PROBLEM TO SOLVE: Every line of the data that includes "below" should be copied out.

___ MATERIALS PROVIDED ___

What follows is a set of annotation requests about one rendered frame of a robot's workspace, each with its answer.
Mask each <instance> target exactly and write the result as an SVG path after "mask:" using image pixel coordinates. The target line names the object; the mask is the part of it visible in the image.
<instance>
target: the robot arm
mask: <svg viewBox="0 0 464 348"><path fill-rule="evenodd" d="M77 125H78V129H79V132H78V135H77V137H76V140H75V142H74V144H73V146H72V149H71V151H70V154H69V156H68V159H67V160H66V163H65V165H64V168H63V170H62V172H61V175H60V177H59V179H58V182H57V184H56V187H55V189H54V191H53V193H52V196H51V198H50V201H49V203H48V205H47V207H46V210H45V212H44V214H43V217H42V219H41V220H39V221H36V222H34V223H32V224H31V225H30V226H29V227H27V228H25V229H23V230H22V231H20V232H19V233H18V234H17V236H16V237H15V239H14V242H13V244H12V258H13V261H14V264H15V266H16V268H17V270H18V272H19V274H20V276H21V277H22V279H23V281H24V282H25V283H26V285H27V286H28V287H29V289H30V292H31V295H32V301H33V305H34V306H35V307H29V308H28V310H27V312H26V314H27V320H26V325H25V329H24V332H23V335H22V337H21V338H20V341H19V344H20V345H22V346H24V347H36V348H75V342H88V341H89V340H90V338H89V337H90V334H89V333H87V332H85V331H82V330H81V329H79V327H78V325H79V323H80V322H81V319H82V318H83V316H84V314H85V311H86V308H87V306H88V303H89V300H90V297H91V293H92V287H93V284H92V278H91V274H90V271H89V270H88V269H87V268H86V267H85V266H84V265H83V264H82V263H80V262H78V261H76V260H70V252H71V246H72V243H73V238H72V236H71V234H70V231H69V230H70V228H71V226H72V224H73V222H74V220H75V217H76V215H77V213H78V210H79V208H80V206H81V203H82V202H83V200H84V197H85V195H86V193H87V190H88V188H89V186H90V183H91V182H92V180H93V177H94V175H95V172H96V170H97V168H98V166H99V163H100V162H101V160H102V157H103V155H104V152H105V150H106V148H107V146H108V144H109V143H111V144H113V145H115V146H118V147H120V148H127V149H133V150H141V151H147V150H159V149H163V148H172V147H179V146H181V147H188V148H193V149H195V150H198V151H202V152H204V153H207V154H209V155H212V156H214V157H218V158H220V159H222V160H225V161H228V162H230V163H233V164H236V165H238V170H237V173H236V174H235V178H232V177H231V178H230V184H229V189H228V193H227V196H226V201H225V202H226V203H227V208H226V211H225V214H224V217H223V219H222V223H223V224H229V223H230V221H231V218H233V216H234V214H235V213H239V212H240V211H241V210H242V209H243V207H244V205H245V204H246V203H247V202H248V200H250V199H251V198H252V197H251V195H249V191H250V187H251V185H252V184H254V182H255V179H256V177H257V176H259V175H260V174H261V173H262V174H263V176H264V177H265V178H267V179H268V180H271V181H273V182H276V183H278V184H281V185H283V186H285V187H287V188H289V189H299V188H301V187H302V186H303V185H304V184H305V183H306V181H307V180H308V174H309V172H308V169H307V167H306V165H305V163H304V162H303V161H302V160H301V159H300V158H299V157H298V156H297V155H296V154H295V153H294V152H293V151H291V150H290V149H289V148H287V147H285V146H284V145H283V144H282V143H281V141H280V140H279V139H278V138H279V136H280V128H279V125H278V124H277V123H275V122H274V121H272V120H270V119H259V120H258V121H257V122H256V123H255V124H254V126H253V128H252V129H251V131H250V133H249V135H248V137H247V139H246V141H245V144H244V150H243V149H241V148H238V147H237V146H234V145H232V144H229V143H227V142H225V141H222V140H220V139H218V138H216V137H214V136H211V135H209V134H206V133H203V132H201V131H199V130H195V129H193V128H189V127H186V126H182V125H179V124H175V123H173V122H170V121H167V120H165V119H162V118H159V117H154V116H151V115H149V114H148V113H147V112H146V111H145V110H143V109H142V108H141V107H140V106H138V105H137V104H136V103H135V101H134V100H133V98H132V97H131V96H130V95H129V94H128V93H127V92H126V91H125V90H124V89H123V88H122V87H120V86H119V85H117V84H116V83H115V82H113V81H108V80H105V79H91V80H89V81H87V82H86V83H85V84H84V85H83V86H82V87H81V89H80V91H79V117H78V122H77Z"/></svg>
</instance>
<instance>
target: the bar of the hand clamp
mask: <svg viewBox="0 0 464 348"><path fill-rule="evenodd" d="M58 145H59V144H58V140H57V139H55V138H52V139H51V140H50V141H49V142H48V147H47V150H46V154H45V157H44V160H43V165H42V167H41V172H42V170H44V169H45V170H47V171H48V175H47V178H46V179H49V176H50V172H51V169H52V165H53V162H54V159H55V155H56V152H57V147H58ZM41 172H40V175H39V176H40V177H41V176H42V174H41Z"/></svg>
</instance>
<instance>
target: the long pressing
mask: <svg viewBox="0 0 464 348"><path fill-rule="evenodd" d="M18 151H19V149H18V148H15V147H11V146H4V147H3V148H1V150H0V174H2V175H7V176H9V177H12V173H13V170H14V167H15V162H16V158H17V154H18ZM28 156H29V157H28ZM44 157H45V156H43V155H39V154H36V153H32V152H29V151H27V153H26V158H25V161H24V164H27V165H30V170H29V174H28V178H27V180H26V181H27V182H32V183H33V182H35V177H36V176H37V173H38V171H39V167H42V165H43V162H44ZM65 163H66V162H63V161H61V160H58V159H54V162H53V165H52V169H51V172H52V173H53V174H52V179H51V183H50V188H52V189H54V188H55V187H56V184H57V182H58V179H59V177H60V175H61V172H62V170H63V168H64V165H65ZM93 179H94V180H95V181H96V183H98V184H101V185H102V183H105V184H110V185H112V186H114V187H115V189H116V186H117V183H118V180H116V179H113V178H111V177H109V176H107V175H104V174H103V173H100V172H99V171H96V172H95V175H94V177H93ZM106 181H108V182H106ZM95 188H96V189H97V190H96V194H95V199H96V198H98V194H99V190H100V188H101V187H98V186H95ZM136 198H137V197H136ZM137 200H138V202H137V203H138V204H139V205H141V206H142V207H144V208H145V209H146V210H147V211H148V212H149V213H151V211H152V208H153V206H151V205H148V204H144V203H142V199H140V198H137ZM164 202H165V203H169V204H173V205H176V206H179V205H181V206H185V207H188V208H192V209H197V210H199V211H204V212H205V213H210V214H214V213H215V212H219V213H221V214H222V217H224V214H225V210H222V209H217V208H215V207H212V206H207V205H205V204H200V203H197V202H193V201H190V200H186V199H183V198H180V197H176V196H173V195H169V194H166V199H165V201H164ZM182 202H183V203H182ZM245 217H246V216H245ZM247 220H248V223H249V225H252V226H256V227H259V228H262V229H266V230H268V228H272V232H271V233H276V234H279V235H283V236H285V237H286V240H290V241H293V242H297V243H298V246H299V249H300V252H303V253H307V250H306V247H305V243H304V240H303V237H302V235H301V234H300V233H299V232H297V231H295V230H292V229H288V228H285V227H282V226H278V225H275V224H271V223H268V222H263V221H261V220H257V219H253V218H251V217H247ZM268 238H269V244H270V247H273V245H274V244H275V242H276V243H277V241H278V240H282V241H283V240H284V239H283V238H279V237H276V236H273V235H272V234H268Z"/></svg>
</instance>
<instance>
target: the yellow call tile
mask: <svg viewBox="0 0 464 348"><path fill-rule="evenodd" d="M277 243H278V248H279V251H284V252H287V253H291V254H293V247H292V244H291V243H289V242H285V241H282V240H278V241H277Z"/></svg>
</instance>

___
___ MATERIALS PROVIDED ___

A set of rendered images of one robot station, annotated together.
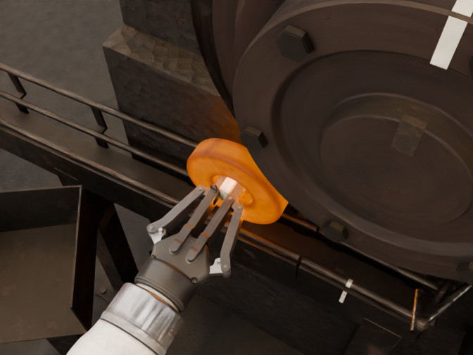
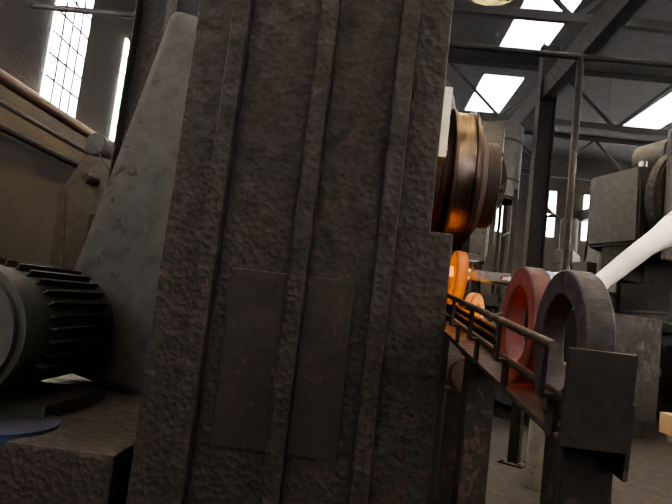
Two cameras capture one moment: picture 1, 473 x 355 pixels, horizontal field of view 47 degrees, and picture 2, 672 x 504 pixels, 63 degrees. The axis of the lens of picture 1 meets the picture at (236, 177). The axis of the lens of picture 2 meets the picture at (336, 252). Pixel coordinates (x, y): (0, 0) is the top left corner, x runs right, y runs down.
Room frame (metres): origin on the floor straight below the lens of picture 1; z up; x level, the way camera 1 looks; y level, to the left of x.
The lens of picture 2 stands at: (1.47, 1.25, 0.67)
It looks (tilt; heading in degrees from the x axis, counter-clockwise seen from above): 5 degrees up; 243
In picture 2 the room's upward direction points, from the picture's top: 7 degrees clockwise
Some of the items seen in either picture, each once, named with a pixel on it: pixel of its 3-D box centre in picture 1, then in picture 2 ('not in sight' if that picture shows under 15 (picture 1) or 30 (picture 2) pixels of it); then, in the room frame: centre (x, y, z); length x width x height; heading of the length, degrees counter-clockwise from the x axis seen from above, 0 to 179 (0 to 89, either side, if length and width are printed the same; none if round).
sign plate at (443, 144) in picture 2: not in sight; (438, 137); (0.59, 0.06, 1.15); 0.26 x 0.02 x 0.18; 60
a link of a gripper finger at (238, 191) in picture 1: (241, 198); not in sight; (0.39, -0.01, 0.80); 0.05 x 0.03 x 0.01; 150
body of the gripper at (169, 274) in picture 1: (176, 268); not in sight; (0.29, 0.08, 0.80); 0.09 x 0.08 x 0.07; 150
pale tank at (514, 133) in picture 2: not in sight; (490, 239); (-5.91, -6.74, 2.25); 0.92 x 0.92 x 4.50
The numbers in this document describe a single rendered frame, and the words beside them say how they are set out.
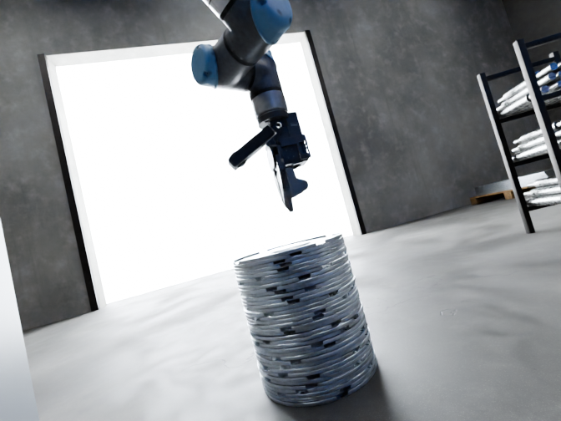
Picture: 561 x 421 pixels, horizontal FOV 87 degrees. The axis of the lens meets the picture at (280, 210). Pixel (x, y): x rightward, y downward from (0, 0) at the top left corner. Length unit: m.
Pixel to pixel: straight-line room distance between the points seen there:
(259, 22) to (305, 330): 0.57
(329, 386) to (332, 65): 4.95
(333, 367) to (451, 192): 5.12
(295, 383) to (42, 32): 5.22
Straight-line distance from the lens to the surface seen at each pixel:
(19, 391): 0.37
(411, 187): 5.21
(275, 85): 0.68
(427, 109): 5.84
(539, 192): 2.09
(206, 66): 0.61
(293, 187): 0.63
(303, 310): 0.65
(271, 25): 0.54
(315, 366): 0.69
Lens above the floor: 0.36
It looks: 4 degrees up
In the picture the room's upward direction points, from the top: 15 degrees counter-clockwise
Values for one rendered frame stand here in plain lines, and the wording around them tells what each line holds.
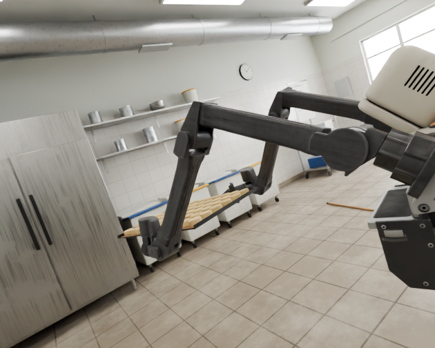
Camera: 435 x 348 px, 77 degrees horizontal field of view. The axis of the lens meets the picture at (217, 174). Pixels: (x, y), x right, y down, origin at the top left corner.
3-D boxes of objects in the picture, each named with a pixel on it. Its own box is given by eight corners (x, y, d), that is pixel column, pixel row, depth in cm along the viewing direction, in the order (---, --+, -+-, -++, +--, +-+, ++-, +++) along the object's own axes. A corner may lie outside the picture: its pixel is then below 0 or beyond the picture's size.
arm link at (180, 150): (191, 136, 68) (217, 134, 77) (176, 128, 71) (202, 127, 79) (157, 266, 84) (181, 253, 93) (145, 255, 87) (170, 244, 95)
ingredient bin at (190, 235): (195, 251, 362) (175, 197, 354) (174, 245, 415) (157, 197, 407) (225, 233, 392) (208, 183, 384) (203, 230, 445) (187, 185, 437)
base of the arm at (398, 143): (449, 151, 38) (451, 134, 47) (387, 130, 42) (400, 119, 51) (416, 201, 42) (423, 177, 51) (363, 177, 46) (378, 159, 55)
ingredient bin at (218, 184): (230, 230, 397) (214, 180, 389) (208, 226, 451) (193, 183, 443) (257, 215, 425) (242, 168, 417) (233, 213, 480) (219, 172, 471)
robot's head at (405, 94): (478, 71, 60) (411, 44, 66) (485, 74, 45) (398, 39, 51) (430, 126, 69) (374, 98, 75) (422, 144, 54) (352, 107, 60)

___

RESULT OF THE TASK:
Room frame (metres): origin on the floor straight below the lens of picture 1; z up; x level, the way camera 1 looks; y level, to the left of x.
3-D boxes of objects in the picture, each named with a pixel on it. Its own box is given by eight corners (x, y, d), that is pixel column, pixel row, depth in cm along the viewing direction, in the order (---, --+, -+-, -++, +--, +-+, ++-, +++) along the object's own axes. A corner may lie outside the picture: its pixel is then below 0 or beyond the picture's size.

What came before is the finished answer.